This repository contains the code for the paper Bayesian Structure Scores for Probabilistic Circuits (AISTATS 2023).
Authors: Yang Yang*, Gennaro Gala*, Robert Peharz
Summary: In this paper, we develop Bayesian structure scores for deterministic PCs, i.e., the structure likelihood with parameters marginalized out, which are well known as rigorous objectives for structure learning in probabilistic graphical models. When used within a greedy cutset algorithm, our scores effectively protect against overfitting and yield a fast and almost hyper-parameter-free structure learner, distinguishing it from previous approaches. In experiments, we achieve good trade-offs between training time and model fit in terms of log-likelihood. Moreover, the principled nature of Bayesian scores unlocks PCs for accommodating frameworks such as structural expectation-maximization.
The required packages are listed in requirements.txt
.
Please check https://github.com/UCLA-StarAI/Density-Estimation-Datasets for a collection of datasets used in the density estimation experiments.
To run experiments for cutset learners, check the scripts in the experiments
folder.
To learn a CNet using the BD score, you can call
python cnet_bd.py --ess 0.1 --n-search-ors 10 --learn-clt MI
usage: cnet_bd.py [-h] [--ess ESS] [--n-search-ors N_SEARCH_ORS] [--learn-clt {MI,BD}] [--output OUTPUT]
Original CNet Experiments
options:
-h, --help show this help message and exit
--ess ESS Equivalent sample size
--n-search-ors N_SEARCH_ORS
Number of OR candidates
--learn-clt {MI,BD} Method of learning CLTs
--output OUTPUT Output store path
To learn a CNet using the BIC score, you can call
python cnet_bic.py --alpha 0.01 --n-search-ors 10 --learn-clt MI
usage: cnet_bic.py [-h] [--alpha ALPHA] [--n-search-ors N_SEARCH_ORS] [--learn-clt {MI,BD}] [--output OUTPUT]
CNetBIC Experiments
options:
-h, --help show this help message and exit
--alpha ALPHA Laplace smoothing factor
--n-search-ors N_SEARCH_ORS
Number of OR candidates
--learn-clt {MI,BD} Method of learning CLTs
--output OUTPUT Output store path
To learn a mixture model, you can call
python3 em_bcnet.py nltcs -k 10 --ess 0.1 --n-search-ors 10 --learn-clt MI --n-iterations 20 --patience 3
usage: em_bcnet.py [-h] [-k K [K ...]] [--ess ESS] [--n-search-ors N_SEARCH_ORS] [--learn-clt {MI,BD}] [--n-iterations N_ITERATIONS] [--patience PATIENCE]
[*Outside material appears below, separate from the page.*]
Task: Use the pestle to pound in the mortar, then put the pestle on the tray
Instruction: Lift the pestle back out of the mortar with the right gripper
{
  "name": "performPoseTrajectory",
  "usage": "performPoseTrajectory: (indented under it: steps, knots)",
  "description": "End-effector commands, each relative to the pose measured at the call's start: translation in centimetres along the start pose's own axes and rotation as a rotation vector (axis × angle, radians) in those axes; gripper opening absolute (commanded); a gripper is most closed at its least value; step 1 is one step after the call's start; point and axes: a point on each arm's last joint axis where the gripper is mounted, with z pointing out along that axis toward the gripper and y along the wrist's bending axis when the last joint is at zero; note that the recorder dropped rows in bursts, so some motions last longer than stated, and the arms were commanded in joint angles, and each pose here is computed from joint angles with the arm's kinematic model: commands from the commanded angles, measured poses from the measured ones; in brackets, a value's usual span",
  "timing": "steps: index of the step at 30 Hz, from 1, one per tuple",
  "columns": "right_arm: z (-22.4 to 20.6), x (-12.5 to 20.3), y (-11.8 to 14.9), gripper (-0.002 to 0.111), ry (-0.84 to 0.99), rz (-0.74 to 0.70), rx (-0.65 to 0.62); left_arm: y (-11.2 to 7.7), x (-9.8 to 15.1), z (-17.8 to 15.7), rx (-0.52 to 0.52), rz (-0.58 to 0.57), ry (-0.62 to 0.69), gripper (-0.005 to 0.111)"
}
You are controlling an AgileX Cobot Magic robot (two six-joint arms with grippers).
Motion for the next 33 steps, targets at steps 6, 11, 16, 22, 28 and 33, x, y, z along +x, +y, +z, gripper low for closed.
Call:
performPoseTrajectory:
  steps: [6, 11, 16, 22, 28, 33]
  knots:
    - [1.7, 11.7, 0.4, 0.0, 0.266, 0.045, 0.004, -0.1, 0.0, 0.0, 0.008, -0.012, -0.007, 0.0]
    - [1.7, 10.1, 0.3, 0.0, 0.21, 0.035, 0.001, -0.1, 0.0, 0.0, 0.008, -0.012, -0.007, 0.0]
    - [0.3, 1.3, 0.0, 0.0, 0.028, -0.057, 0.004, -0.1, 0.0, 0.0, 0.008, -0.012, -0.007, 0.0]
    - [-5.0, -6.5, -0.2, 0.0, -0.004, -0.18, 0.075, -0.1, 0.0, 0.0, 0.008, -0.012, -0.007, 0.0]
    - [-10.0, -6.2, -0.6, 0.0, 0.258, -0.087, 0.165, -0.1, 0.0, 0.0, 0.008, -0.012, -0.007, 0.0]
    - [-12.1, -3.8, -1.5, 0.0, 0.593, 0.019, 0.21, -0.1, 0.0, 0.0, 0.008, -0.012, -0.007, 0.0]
[--store-all-models] [--output OUTPUT]
{nltcs,msnbc,kdd,plants,baudio,jester,bnetflix,accidents,tretail,pumsb_star,dna,kosarek,msweb,book,tmovie,cwebkb,cr52,c20ng,bbc,ad,binarized_mnist}
EM CNetBD Experiments
positional arguments:
{nltcs,msnbc,kdd,plants,baudio,jester,bnetflix,accidents,tretail,pumsb_star,dna,kosarek,msweb,book,tmovie,cwebkb,cr52,c20ng,bbc,ad,binarized_mnist}
Dataset
options:
-h, --help show this help message and exit
-k K [K ...] Number of EM components
--ess ESS Equivalent sample size
--n-search-ors N_SEARCH_ORS
Number of OR candidates
--learn-clt {MI,BD} Method of learning CLTs
--n-iterations N_ITERATIONS
Number of iterations for one EM
--patience PATIENCE Maximum number of iterations with no significant improvement
--store-all-models
--output OUTPUT Output store path
If you find this work useful, please consider citing:
@article{yang2023bayesian,
title={Bayesian Structure Scores for Probabilistic Circuits},
author={Yang, Yang and Gala, Gennaro and Peharz, Robert},
journal={arXiv preprint arXiv:2302.12130},
year={2023}
}
The paper is accepted to AISTATS 2023. Please cite that version of the paper when the proceedings are out.
We thank the Eindhoven Artificial Intelligence Systems Institute (EAISI) for its support. This research was supported by the Graz Center for Machine Learning (GraML). We thank YooJung Choi, Antonio Vergari, and Martin Trapp for helpful discussions.